In Peru, the oxygen demand is also outweighing supplies, encouraging illegal sales. Medical gas company Praxair said in a news release that “unscrupulous people have been offering for sale to the public, oxygen and cylinders, usurping the name and corporate identity of the company.” Some families have sold personal belongings to pay the 4,500 soles (around $1,230) required for each canister.

Peruvian businessman José Luis Barsallo, of the coastal Callao region, was nicknamed the “Oxygen Angel” for his commitment to supply the tanks at fair prices, stating in an interview back in June that “he didn’t know how people that raised their prices could sleep at night.”

Barsallo, however, received threats from illegal sellers, forcing him to stop providing tanks, according to a preliminary investigation.

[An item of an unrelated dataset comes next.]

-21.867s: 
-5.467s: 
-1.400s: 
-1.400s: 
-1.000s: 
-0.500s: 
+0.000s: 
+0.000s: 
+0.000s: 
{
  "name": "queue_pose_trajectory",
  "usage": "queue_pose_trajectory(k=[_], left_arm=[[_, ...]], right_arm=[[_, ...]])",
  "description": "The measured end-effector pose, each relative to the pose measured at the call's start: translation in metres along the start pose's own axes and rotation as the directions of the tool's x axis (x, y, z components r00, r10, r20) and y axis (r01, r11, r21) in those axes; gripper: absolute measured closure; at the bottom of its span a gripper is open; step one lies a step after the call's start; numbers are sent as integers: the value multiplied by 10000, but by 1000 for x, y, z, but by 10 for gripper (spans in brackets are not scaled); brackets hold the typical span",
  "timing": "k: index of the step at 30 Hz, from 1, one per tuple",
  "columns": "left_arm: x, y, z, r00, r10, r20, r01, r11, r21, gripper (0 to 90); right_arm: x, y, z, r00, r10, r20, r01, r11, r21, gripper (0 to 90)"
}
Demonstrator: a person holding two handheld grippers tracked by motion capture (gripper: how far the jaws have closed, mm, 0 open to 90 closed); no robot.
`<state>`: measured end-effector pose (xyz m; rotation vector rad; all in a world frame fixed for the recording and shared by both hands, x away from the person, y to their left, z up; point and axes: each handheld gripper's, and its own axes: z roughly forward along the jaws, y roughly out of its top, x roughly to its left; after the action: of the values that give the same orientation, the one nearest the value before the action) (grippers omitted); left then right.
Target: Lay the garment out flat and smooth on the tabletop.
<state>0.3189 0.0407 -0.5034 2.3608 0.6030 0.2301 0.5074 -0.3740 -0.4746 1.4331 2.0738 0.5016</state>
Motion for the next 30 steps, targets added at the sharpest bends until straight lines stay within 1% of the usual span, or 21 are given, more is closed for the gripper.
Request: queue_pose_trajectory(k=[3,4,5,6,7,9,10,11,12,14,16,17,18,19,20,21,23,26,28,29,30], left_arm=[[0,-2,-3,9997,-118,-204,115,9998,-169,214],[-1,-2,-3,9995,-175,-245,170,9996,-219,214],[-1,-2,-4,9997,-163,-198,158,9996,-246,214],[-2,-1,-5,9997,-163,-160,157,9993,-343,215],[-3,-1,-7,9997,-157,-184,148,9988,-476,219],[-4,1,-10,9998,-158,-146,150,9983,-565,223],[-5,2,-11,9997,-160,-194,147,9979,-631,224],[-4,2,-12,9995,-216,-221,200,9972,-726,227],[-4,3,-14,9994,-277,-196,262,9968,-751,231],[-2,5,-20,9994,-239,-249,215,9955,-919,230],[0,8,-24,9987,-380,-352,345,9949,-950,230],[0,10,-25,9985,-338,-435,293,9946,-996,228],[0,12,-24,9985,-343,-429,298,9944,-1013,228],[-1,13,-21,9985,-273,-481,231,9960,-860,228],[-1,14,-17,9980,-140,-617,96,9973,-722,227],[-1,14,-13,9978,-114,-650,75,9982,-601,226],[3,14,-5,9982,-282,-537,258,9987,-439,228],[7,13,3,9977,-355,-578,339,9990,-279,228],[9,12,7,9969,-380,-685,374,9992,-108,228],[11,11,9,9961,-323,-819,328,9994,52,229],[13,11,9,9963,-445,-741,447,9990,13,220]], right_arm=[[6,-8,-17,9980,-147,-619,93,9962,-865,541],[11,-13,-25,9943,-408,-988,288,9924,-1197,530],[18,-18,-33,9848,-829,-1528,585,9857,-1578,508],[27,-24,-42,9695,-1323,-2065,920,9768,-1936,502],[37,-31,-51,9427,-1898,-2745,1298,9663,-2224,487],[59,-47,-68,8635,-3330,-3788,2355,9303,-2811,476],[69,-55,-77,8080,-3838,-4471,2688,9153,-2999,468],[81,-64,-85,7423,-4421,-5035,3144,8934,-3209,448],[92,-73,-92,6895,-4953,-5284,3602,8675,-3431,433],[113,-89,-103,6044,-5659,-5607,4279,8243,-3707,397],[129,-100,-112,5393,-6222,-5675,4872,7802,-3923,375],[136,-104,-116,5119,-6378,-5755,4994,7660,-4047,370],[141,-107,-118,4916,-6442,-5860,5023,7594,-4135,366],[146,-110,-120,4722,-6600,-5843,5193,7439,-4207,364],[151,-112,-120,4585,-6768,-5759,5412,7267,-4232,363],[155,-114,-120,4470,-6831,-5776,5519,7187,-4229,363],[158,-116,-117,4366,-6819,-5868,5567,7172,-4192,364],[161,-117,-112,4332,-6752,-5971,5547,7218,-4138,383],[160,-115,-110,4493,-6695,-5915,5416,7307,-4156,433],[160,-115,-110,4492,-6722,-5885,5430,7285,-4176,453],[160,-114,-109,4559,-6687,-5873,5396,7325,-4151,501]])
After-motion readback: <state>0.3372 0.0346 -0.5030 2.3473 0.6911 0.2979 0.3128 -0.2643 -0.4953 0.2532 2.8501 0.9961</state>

All three countries are trying to find ways to resolve the oxygen shortage. The Mexican government has increased canister imports from the United States. It has also reached an agreement with the country’s industrial gas plants to ensure 70 percent of production gets converted into medical use.

In Peru, the government is setting up 20 new gas canister plants across the country to fulfill demand. Brazil has even accepted 132,000 liters of oxygen from Venezuela, despite the two countries’ frosty relationship.

The oxygen canisters are another item in a long list of healthcare supplies –from face masks and hand gel to vaccines and personal protection equipment — to have made their way to the black market or been used in fraud schemes.